Zimbabwean photographer Tamary Kudita was named Open Photographer of the Year, a category honouring single images, and awarded $5,000 for her winning portrait, “African Victorian.” British documentarian Craig Easton was named Photographer of the Year and awarded $25,000 for the series “Bank Top,” which comprises black-and-white images and text, capturing a humanistic portrait of a small community in Blackburn, northern England.
In 2007, the BBC investigative documentary series “Panorama” reported Blackburn’s divisions that left White and Muslim Asian residents leading “separate lives.” Ten years later, the British broadcaster found the town to be “even more divided.”
In response to media reports portraying the town as Britain’s “most segregated,” the Blackburn Museum & Art Gallery invited artists and writers to collaborate directly with residents to show their day-to-day lives authentically, the World Photography Organization — organizers of the Sony World Photography Awards — said in a press release.
Together with writer and academic Abdul Aziz Hafiz, Easton focused on the neighbourhood of Bank Top, creating the project “to understand the divisions that this kind of language can create — this ‘them and us’ narrative,” Easton said over email.

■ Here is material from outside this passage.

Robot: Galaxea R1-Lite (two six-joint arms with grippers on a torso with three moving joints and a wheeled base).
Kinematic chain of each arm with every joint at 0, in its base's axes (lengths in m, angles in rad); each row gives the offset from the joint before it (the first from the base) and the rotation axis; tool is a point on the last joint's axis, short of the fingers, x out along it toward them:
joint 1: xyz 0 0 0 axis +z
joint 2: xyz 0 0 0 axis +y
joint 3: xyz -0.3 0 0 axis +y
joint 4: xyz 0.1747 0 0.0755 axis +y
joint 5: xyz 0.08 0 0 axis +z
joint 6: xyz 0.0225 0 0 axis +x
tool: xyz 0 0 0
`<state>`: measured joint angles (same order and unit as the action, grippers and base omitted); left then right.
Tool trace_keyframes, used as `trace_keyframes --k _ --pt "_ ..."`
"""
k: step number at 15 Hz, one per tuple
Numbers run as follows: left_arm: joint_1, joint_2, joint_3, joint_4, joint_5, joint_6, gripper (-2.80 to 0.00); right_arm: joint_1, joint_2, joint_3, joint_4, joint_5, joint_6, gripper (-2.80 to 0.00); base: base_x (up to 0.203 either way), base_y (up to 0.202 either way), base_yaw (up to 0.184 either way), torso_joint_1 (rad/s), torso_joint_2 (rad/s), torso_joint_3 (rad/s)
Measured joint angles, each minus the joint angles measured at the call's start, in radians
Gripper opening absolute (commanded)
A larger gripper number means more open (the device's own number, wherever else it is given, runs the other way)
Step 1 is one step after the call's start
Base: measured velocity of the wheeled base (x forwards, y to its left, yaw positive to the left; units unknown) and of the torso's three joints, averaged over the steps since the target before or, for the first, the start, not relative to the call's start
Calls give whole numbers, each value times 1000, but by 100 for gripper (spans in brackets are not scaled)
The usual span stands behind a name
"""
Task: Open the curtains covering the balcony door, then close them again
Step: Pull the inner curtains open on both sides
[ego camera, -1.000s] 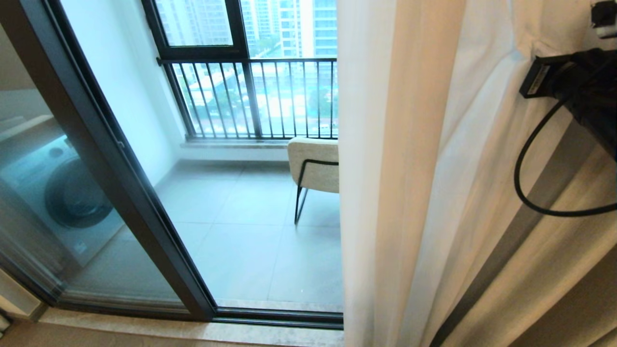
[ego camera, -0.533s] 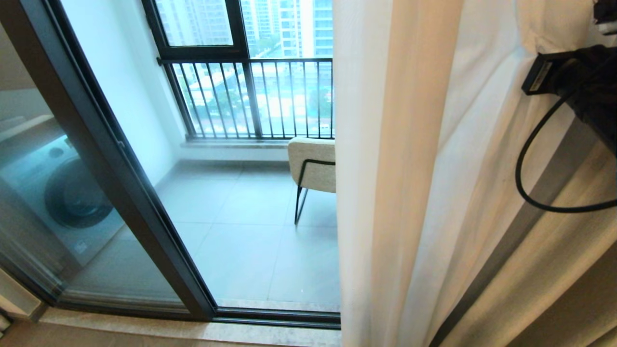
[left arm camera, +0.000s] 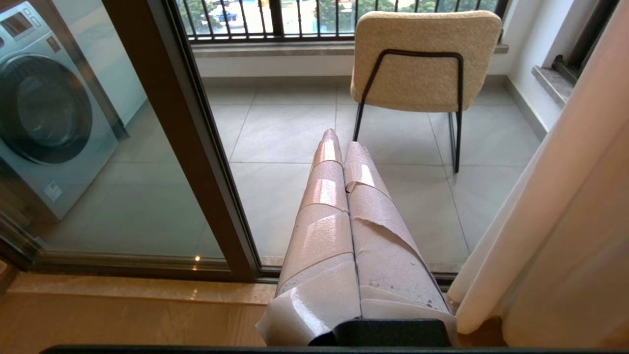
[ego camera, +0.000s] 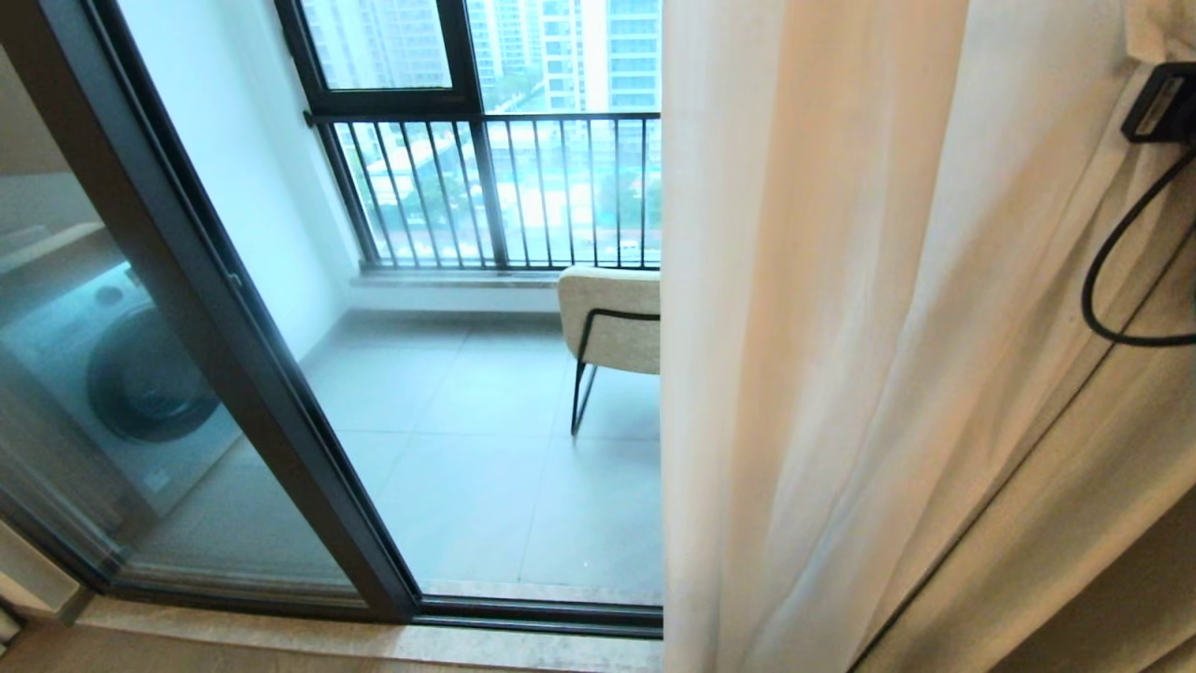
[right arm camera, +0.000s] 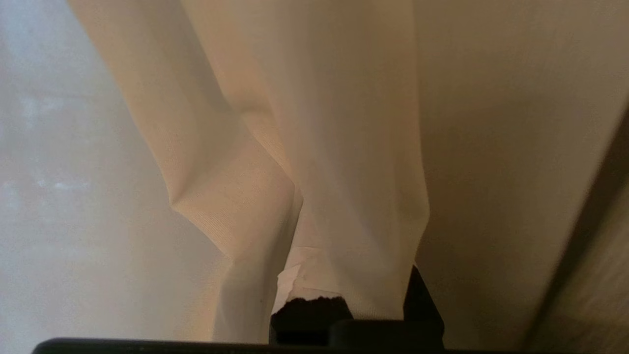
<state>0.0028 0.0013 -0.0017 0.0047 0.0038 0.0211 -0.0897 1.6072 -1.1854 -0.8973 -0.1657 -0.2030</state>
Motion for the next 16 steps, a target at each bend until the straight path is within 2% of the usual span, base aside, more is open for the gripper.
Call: trace_keyframes --k 5,9,16 --pt "0 0 0 0 0 0 -280 -154 1 -114 123 6 41 -280 0 0 0 0 0 0" --pt "0 0 0 0 0 0 -280 -300 1 -161 181 111 61 -280 0 0 0 0 0 0" --pt "0 0 0 0 0 0 -280 -521 -9 -194 259 228 63 -280 0 0 0 0 0 0"
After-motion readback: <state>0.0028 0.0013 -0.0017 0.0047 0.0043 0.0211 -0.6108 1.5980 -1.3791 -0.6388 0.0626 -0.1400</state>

“What we found was a place of the congregation — where people have come together from all over the world, for many decades, and created a community that is settled and vibrant, and continues to welcome new arrivals in solidarity.”
Also challenging stereotypes, Kudita’s “African Victorian” depicts a Black woman in a voluminous dark Victorian-style dress gazing at the camera while holding traditional cooking utensils of the Shona people. The image reflects Kudita’s dual heritage, she noted over email, alluding to her Shona ancestry and the Western culture into which she assimilated.